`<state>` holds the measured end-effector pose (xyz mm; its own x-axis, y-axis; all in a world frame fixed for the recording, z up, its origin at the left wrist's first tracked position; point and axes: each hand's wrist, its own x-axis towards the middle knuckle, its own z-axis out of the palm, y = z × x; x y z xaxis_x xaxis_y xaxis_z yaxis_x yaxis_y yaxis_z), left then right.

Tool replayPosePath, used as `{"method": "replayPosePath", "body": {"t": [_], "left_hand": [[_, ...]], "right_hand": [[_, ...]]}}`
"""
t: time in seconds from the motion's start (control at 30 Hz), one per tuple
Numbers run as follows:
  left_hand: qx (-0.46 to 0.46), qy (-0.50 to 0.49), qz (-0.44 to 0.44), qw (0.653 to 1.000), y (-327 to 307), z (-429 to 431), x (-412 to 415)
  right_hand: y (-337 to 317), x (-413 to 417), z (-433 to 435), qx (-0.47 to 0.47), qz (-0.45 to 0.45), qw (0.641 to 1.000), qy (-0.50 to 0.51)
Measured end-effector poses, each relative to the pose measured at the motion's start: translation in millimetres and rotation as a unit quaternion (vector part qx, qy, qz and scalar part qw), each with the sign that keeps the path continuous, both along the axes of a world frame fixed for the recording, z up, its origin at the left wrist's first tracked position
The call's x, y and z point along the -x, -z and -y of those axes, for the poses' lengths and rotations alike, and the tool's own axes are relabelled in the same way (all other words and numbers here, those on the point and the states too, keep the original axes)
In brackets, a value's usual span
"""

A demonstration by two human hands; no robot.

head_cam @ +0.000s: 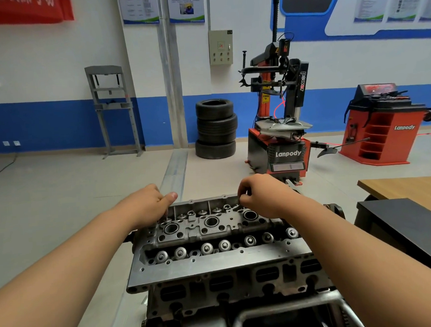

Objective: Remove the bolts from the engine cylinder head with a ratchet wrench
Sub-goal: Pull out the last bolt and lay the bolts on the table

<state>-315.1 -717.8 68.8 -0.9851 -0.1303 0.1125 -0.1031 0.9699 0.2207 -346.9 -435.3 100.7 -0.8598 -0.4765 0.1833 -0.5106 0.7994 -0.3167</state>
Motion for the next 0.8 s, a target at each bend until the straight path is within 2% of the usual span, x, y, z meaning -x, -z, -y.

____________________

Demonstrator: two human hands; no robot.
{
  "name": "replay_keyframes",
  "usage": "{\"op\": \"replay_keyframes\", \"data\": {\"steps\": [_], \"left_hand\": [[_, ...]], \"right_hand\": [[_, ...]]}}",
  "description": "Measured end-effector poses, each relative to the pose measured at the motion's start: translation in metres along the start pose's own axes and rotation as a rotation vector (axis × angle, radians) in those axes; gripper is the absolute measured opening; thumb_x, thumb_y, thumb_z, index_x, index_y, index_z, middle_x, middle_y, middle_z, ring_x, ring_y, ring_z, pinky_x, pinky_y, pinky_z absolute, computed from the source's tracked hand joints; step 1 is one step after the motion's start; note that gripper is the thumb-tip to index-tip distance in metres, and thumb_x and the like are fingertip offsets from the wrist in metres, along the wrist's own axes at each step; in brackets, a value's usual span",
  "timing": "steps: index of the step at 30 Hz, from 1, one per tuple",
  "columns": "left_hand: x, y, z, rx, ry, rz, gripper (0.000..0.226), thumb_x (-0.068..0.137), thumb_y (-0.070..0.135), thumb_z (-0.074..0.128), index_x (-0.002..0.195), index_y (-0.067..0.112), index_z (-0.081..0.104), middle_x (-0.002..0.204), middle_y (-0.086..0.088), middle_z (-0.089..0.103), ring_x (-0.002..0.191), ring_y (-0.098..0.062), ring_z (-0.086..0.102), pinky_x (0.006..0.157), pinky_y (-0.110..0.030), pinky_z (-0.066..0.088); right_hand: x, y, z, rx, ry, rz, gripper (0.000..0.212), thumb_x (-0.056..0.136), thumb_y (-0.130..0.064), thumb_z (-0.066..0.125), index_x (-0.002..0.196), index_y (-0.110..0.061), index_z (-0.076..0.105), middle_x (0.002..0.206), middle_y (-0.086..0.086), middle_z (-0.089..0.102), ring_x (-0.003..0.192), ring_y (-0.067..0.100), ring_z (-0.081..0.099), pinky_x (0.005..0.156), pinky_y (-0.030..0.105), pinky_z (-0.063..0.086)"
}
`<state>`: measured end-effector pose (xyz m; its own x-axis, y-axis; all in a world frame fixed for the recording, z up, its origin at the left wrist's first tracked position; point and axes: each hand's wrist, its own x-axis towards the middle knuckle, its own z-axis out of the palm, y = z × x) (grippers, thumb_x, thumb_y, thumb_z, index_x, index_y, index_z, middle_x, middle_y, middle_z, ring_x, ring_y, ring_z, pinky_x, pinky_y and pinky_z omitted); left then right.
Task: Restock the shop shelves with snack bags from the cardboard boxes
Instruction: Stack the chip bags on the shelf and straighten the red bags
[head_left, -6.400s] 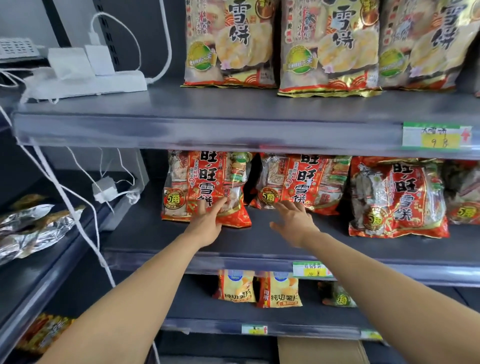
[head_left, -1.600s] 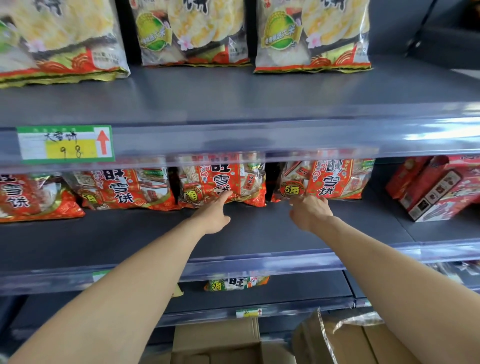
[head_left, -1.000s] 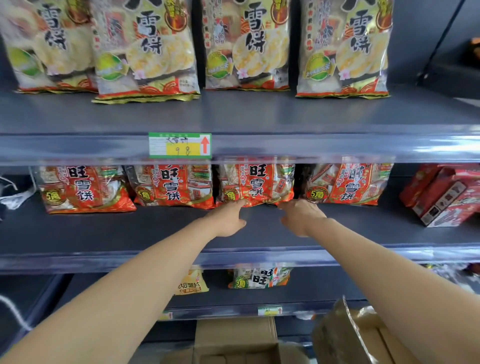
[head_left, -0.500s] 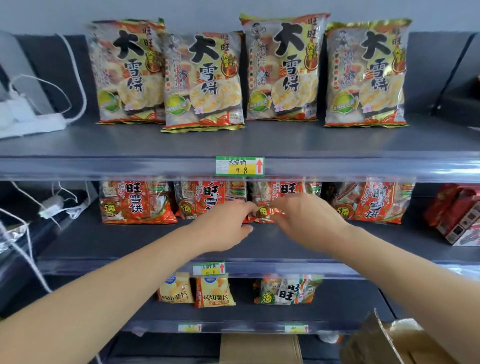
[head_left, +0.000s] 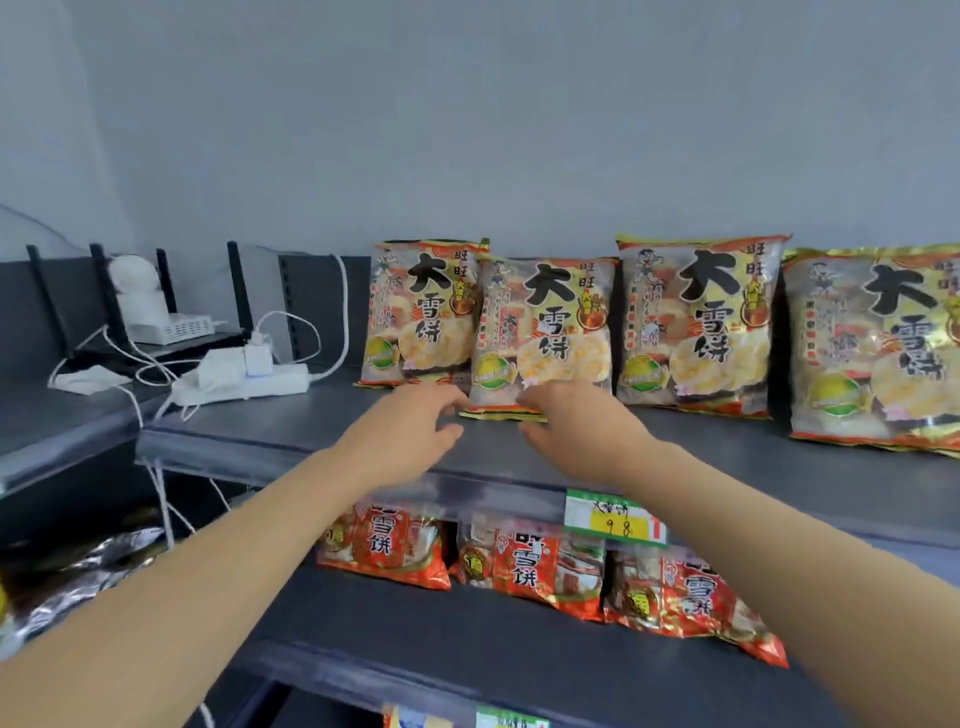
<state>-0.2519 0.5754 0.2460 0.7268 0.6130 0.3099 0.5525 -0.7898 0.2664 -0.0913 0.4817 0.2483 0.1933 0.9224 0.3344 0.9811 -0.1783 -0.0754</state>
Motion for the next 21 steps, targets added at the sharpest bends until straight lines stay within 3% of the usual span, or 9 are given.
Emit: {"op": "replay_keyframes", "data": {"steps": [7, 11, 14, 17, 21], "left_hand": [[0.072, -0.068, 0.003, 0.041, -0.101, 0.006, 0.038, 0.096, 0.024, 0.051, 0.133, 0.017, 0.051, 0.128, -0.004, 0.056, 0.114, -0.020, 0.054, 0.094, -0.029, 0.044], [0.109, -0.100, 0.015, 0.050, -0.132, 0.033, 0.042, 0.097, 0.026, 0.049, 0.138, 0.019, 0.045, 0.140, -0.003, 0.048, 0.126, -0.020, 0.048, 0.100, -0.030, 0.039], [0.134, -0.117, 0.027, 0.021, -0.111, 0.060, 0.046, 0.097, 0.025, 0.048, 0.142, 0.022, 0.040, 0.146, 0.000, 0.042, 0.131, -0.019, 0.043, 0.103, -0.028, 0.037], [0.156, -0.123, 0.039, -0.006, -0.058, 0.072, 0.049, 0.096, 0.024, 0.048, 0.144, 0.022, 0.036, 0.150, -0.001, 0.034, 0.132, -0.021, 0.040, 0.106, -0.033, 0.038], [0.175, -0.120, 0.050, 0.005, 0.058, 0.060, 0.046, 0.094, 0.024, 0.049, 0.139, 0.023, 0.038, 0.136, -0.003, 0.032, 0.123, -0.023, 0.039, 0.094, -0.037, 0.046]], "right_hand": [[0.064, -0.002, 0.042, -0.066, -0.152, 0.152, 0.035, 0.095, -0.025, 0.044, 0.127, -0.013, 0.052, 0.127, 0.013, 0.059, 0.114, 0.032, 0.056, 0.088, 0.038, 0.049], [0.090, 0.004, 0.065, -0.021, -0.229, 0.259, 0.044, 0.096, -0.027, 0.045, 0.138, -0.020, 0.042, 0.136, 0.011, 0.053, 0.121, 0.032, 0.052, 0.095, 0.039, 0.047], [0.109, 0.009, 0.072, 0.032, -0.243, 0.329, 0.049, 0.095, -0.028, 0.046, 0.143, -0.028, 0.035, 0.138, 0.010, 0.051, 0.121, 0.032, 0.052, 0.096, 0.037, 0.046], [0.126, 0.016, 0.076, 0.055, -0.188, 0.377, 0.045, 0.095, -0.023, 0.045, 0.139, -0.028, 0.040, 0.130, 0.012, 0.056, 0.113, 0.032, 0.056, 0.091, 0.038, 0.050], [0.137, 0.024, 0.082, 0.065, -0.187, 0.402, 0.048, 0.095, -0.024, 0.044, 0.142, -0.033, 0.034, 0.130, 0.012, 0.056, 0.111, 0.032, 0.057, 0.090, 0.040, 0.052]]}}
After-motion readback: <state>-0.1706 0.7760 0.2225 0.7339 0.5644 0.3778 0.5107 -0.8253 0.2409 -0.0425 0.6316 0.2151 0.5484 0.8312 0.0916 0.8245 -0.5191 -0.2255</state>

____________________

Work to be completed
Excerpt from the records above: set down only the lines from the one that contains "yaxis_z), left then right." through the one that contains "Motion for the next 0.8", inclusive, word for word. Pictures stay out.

Result of this exercise
`<state>` holds the measured end-effector pose (xyz mm; its own x-axis, y-axis; all in a world frame fixed for the recording, z up, its origin at the left wrist's first tracked position; point and axes: each hand's wrist, its own x-axis towards the middle knuckle, its own z-axis out of the palm, y = z × x; x y z xaxis_x xaxis_y xaxis_z yaxis_x yaxis_y yaxis_z), left then right.

Tool replayPosePath, used as `{"method": "replayPosePath", "body": {"t": [_], "left_hand": [[_, ...]], "right_hand": [[_, ...]]}}`
"""
t: time in seconds from the motion's start (control at 30 Hz), one per tuple
Numbers run as follows:
  left_hand: qx (-0.46 to 0.46), qy (-0.50 to 0.49), qz (-0.44 to 0.44), qw (0.653 to 1.000), y (-327 to 307), z (-429 to 431), x (-412 to 415)
  right_hand: y (-337 to 317), x (-413 to 417), z (-433 to 435), qx (-0.47 to 0.47), qz (-0.45 to 0.45), qw (0.641 to 1.000), qy (-0.50 to 0.51)
Measured end-effector poses, each relative to the pose measured at the motion's start: translation in millimetres and rotation as a unit quaternion (vector part qx, qy, qz and scalar part qw), each with the sign that keeps the path continuous, both along the axes of a world frame fixed for the recording, z up, its origin at the left wrist's first tracked position
The call's x, y and z point along the -x, -z and -y of those axes, for the poses' lengths and rotations alike, and the tool's own axes are relabelled in the same way (all other words and numbers here, those on the point and the states too, keep the original axes)
In brackets, a value's usual span
"""

A demonstration by two human hands; no robot.

head_cam @ +0.000s: 

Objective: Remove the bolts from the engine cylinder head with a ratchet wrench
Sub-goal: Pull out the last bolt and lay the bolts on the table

<state>-315.1 -717.8 68.8 -0.9851 -0.1303 0.1125 -0.1031 0.9699 0.2207 -346.9 -435.3 100.7 -0.8598 -0.4765 0.1833 -0.5106 0.7994 -0.3167</state>
Motion for the next 0.8 s, a target at each bend until the straight path is within 2% of the usual span, x, y, z meaning -x, -z, -y.

What the exercise required has been answered in full.